The University of Maine is opening a first-of-its-kind “miniature ocean” today that can demonstrate how everything from floating wind turbines to coastal cities may react to “some of the worst storms possible anywhere on Earth.”

The impetus for the $13.8 million project — which involves a massive wave pool tied to a rotating wind machine — is to accelerate the development of renewable ocean energy technologies like offshore wind and tidal devices, said Habib Dagher, director of the university’s Advanced Structures & Composites Center in Orono, Maine, which will operate the new Harold Alfond W² Ocean Engineering Lab. It also can prepare local communities for more intense storms associated with climate change by simulating future conditions, he said.

“There are wave basins out there, there are wind tunnels out there, but no one to our knowledge has put a rotating wind tunnel on top of a wave basin, particularly one that can produce extremely high-quality winds, including modeling wind shear,” he said in an interview.

The engineering lab — which has been in the works for six years — is 100 feet long and 30 feet wide with a fluctuating depth that can increase by up to 15 feet. “The bottom floor of the basin can be moved up and down to simulate changing ocean water depth,” said Dagher. Models of coastal cities could be used with the simulator to assess the effects of rising sea levels.

The W² Ocean Engineering Lab has just completed testing of a new wave energy device, Dagher said, and there are a “few more wave energy clients lined up.” They also are readying the device for testing of a floating offshore wind turbine technology, and there has been interest from companies in boatbuilding, coastal construction and aquaculture, as well, he said. There also is a role for testing oil and gas structures and infrastructure like bridges and ports vulnerable to powerful storms, according to the university.

At scale, the basin can model wind speeds of more than 200 mph and waves more than 100 feet high, he said. The structure is designed so that the wind and waves can come from any direction, paralleling the dynamics of the ocean.

Maine Sens. Susan Collins (R) and Angus King (I) and officials from the Department of Energy and U.S. Economic Development Administration are expected to attend the dedication of the project, which was funded by the National Science Foundation, U.S. Department of Commerce, Economic Development Administration, National Institute of Standards and Technology, Maine Technology Institute, state bonds, and the Harold Alfond Foundation.

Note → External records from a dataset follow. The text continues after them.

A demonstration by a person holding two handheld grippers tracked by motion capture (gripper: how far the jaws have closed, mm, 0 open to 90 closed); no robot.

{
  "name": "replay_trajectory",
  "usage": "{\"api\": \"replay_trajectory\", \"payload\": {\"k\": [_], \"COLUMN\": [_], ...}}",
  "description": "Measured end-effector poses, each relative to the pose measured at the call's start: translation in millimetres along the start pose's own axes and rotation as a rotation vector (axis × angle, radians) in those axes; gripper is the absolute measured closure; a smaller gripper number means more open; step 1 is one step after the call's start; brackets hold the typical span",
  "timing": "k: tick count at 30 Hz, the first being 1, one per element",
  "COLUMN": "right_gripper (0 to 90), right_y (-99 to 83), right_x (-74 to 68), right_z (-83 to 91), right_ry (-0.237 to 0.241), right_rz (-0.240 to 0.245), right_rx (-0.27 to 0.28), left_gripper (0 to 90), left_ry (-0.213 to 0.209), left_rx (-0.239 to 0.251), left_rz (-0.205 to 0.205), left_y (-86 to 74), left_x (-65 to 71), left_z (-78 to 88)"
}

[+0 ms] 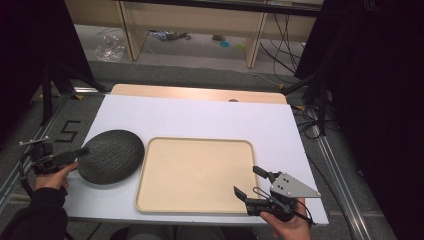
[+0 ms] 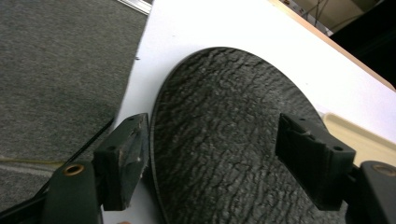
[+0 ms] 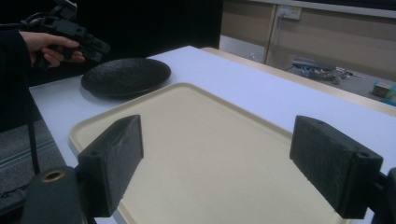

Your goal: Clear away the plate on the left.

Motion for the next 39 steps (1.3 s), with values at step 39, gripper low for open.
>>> {"api": "replay_trajectory", "payload": {"k": [39], "right_gripper": [19.6], "right_y": [0.4], "right_x": [-0.5], "right_z": [0.3], "right_ry": [0.002], "right_rz": [0.028], "right_rx": [-0.009], "left_gripper": [51.7], "left_ry": [-0.091], "left_rx": [-0.009], "left_rz": [0.153], "left_y": [-2.5], "left_x": [-27.3], "left_z": [-3.6]}}
Point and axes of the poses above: each handheld gripper's, and its own axes: z roughly backward along the jaws, y roughly out of its top, x roughly to its right, the point moved 1 cm from there along -z, roughly forward along the jaws, and after that the axes turned 11 degrees about -y, right-handed, at the moved point
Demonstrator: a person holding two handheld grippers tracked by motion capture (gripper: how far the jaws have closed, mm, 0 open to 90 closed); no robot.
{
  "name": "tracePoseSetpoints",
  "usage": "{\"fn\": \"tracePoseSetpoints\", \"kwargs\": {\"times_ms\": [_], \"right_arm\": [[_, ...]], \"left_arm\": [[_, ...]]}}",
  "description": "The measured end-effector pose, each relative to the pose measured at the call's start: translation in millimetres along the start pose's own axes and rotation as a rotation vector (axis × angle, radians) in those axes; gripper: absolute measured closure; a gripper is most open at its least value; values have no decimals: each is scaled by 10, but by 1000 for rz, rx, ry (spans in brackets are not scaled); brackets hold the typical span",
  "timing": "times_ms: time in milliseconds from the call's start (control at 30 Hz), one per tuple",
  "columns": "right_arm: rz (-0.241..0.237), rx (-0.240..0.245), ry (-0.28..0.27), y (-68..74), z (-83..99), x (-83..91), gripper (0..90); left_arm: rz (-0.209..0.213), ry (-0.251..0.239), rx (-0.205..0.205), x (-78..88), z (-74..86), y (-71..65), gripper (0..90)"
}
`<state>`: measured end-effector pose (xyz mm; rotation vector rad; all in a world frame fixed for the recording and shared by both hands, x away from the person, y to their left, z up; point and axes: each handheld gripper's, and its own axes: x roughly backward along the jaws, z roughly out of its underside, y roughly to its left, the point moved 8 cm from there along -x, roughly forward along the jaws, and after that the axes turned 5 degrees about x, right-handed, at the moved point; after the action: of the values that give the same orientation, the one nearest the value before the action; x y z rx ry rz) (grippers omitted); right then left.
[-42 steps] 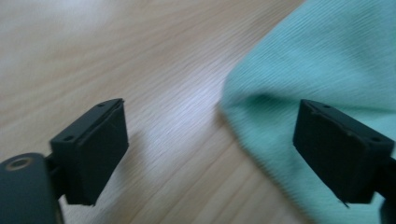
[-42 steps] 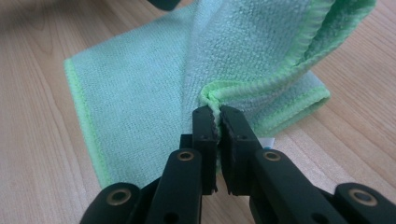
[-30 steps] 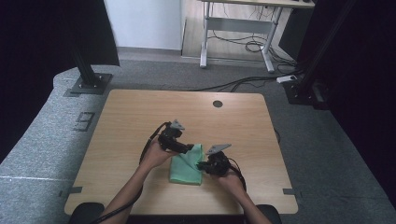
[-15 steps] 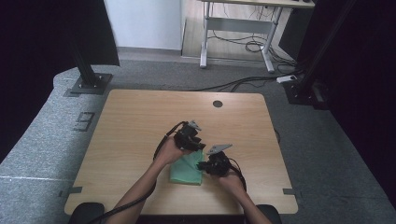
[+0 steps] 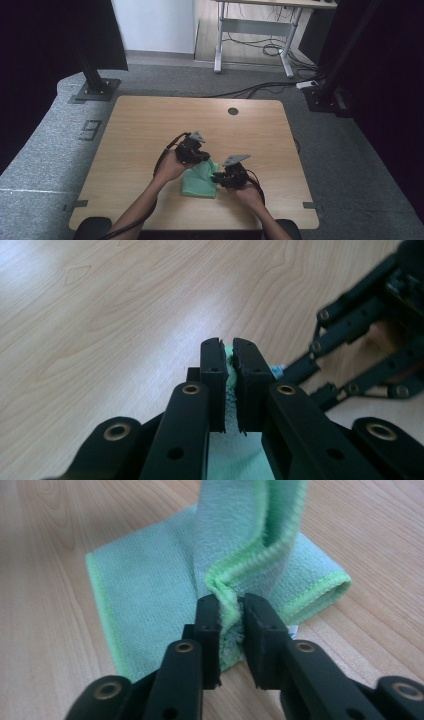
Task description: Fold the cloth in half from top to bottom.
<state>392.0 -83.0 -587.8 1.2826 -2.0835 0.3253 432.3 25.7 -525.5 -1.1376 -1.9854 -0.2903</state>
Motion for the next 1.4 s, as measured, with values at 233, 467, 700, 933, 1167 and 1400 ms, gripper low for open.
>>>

“The world-class research capabilities this lab will provide in ocean engineering and advanced composites manufacturing will help secure Maine’s place as a national leader in the ocean economy of the future, help advance our industrial competitiveness in boatbuilding and renewable energy such as offshore wind and help ensure the resiliency of our coastal communities,” Collins said in a statement.

Currently, there are no full-scale, multiple-device commercial deployments in the United States of marine and hydrokinetic technologies, which convert the energy of waves, tides and ocean currents into power, according to DOE. The harsh conditions of the ocean — along with high costs — have been a significant deployment barrier. The waters near Maine, however, are considered one of the prime spots to test marine technologies, and DOE estimates the recoverable ocean-based energy potential in U.S. waters is 2,195 terrawatt-hours per year (Greenwire, Nov. 11, 2014).

Tidal stream power — which has strong potential in the United Kingdom, France and Canada — is further along than wave power, said Angus McCrone, chief editor of Bloomberg New Energy Finance, which forecasts 19 megawatts of wave power installed worldwide by 2020. There have been several company failures with tidal power in the past two to three years, McCrone said, but “it could be a huge market one day,” in the late 2020s or 2030s.